Thirty-day mortality rate higher in patients who used traditional NSAIDs or COX-2 inhibitors

MONDAY, Jan. 1 (HealthDay News) -- In patients undergoing a first hospitalization for peptic ulcer perforation, current use of non-steroidal anti-inflammatory drugs (NSAIDs), including selective cyclo-oxygenase-2 (COX-2) inhibitors, is associated with an increased risk of death, researchers report in the December issue of the American Journal of Gastroenterology.

Reimar W. Thomsen, M.D., Ph.D., of the Aarhus University Hospital in Aalborg and Aarhus, Denmark, and colleagues studied 2,061 patients, 38 percent of whom were current NSAID users.
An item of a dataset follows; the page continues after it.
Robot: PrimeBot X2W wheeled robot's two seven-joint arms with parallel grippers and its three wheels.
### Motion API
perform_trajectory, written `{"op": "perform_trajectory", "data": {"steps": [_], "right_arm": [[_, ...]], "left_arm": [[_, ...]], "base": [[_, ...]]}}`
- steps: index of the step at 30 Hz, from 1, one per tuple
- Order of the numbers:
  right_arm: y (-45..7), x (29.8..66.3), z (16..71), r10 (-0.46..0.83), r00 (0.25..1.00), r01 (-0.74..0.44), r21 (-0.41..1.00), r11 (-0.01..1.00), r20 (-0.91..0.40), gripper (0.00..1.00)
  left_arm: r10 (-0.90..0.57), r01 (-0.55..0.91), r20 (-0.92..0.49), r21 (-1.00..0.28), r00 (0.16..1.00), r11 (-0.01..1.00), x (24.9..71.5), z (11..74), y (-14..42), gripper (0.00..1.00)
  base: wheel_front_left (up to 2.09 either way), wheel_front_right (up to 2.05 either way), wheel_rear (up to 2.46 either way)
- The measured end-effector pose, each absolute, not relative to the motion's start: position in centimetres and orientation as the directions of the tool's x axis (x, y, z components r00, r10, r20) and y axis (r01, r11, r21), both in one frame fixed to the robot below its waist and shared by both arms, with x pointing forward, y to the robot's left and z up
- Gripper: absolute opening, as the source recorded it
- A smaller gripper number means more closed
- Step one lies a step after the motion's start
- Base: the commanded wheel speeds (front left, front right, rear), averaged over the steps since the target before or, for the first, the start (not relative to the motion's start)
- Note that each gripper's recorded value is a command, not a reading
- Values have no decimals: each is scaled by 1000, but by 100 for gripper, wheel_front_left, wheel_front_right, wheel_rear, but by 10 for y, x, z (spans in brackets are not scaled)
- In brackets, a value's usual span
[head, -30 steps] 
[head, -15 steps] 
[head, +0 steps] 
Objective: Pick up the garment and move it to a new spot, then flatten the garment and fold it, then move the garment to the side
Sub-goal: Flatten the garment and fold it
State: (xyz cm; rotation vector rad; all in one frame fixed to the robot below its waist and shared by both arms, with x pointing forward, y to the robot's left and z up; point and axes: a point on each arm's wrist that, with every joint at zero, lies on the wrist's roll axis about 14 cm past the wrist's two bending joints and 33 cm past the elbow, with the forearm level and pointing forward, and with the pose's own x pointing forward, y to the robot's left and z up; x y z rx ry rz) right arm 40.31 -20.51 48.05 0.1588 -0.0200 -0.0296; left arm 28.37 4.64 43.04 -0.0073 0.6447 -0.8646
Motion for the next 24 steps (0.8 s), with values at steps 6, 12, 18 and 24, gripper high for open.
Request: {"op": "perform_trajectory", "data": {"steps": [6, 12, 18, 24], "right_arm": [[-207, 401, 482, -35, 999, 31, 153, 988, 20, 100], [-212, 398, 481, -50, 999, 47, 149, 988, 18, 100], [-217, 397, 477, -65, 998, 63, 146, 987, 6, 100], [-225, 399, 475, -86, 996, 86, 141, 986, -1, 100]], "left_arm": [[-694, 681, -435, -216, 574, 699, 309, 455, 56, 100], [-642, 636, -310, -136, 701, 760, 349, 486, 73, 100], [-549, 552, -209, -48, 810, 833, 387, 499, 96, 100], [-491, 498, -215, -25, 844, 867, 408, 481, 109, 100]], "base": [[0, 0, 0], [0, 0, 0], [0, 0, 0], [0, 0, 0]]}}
The researchers found that 30-day mortality was 25 percent overall, but 35 percent among current NSAID users. Compared to never-use, the adjusted 30-day mortality rate ratios were 1.8 for current use of NSAIDs alone and 1.6 for current use in combination with other ulcer-associated drugs. The mortality increase associated with the use of COX-2 inhibitors was similar to that of traditional NSAIDs with an adjusted mortality rate ratio for users of COX-2 inhibitors alone and in combination, 2.0 and 1.4, respectively.

"A number of mechanisms may explain the poor prognosis associated with NSAID use," the authors write.